SELAB@HKNU is deeply committed to advancing open-source RAG+sLLM and RAG+LMM initiatives, fostering a global ecosystem of collaboration and innovation. Through active contributions to the open-source community, we accelerate the development of state-of-the-art technologies, empowering developers and researchers worldwide to push the boundaries of AI-powered software engineering.

Frequently Asked Questions

1. Benefits for Our Researchers

Our lab provides an exceptional environment for graduate students to excel in practical AI, RAG+sLLM, RAG+sLMM, and advanced software development, preparing them as leaders in these fields. As a member of our team, you will:

- Develop Expertise in Applied AI: Gain hands-on experience and deep technical knowledge in using AI to automate software artifact generation through pioneering research and development projects.

- Engage in High-Impact Research: Contribute to advisor-led projects that push the boundaries of AI-driven applications in software engineering, aligned with your specific interests and expertise.

- Stay at the Forefront of Innovation: Attend national and international conferences and technical seminars, connecting with industry leaders and staying up-to-date on the latest advancements in AI and software engineering.

2. Supportive Lab Environment

Our lab cultivates a dynamic and collaborative research environment, emphasizing impactful outcomes and personalized growth for each researcher:

- Insightful Lab Meetings: Participate in engaging discussions on the latest advancements in AI, RAG+sLLM, RAG+sLMM, and their practical applications in software engineering, enhancing both knowledge and research acumen.

- Comprehensive Lab Seminars: Attend structured knowledge-sharing sessions to deepen your expertise in AI, RAG+sLLM, RAG+sLMM, and emerging trends in software engineering.

- Personalized Career Development Support: Benefit from one-on-one guidance tailored to your career goals, including preparation for coding assessments and interviews in AI and software engineering fields.

- Flexible, Results-Oriented Environment: Thrive in a flexible work culture that supports remote research, empowering you to focus on innovation and professional growth without traditional commuting constraints.

3. Our Vision

SELAB@HKNU is united by a vision to transform the software engineering landscape through groundbreaking AI-powered solutions:

- Pioneering Research Excellence: We are dedicated to conducting rigorous, pioneering research in applying AI, RAG+sLLM, and RAG+sLMM to software engineering, continually pushing the frontiers of knowledge and innovation.

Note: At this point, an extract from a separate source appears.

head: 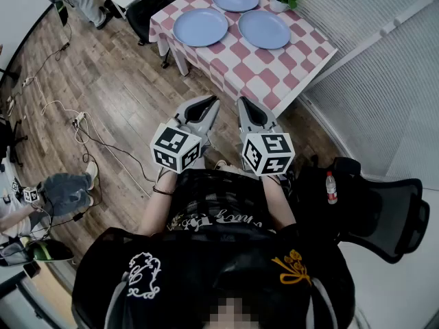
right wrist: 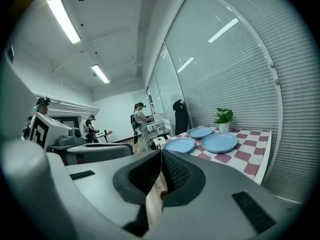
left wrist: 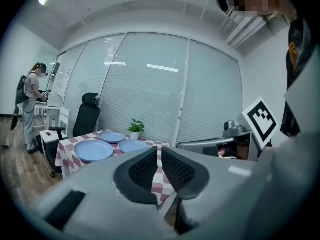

- Cultivating World-Class Talent: Our mission is to develop the next generation of researchers and developers with the expertise, creativity, and vision to lead advancements in AI-driven software engineering.

- Driving Industry Transformation: We aspire to deliver high-impact solutions and foster thought leaders who will revolutionize the software engineering industry by harnessing AI, RAG+sLLM, and RAG+sLMM to enhance productivity, quality, and innovation.